▶ _Required action_: Search the data for the word "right". Reproduce every line where it is found.

•••

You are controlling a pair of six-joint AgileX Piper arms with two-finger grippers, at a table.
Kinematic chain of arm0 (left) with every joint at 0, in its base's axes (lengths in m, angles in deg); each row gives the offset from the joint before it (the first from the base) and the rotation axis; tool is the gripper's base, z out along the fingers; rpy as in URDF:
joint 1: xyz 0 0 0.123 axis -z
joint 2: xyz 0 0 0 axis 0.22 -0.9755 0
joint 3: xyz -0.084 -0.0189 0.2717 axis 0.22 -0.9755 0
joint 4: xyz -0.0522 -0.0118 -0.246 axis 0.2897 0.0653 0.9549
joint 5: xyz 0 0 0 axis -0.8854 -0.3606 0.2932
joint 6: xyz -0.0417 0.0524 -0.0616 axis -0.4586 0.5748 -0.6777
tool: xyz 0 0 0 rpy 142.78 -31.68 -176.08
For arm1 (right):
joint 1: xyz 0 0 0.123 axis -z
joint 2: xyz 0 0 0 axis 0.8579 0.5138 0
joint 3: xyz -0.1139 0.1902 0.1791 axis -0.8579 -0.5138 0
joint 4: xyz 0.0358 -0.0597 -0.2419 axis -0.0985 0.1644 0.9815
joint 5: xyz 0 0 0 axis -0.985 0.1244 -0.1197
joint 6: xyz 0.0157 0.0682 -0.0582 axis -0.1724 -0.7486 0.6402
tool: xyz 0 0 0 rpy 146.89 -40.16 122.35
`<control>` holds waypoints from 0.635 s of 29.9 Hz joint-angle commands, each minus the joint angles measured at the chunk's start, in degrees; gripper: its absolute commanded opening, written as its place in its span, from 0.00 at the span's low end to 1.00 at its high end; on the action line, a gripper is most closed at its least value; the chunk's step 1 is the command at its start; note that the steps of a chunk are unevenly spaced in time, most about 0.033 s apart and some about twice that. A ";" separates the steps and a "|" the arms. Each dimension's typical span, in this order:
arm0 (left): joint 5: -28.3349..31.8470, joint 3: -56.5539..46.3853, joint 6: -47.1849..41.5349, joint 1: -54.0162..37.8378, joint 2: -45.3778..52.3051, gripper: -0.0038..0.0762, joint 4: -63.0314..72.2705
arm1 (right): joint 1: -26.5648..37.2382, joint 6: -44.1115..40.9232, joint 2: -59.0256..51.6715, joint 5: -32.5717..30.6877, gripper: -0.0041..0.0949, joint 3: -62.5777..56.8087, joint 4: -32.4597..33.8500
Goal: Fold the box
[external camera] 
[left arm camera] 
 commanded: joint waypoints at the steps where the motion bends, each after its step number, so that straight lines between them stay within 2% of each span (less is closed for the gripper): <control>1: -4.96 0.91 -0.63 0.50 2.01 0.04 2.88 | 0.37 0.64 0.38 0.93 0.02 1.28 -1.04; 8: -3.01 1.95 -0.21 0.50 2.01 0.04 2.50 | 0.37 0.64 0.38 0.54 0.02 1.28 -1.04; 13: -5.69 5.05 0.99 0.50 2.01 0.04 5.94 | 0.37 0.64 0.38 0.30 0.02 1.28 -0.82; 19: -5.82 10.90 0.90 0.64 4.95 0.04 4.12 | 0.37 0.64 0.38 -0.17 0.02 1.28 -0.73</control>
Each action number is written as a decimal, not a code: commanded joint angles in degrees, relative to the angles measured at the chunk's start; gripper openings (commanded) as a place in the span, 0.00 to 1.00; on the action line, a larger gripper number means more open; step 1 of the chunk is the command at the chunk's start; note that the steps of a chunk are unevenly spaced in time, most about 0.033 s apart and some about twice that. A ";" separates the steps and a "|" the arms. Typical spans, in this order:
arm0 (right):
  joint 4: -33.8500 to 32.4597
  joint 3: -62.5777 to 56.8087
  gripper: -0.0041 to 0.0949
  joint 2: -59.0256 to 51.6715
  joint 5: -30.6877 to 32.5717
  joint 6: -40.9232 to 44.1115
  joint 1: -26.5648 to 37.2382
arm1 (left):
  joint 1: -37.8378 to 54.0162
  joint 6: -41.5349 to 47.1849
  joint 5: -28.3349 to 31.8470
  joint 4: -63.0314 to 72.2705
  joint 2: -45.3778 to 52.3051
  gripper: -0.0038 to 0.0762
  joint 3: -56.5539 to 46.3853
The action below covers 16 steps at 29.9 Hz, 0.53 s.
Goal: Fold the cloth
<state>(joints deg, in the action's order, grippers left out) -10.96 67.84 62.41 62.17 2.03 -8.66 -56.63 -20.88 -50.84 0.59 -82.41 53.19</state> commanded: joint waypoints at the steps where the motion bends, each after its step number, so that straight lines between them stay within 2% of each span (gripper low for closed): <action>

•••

▶ _The completed task_:
For arm1 (right):
arm1 (right): joint 1: -26.5648..37.2382, joint 6: -44.1115..40.9232, joint 2: -59.0256..51.6715, joint 5: -32.5717..30.6877, gripper: -0.0041..0.0949, joint 3: -62.5777..56.8087, joint 4: -32.4597..33.8500
arm0 (right):

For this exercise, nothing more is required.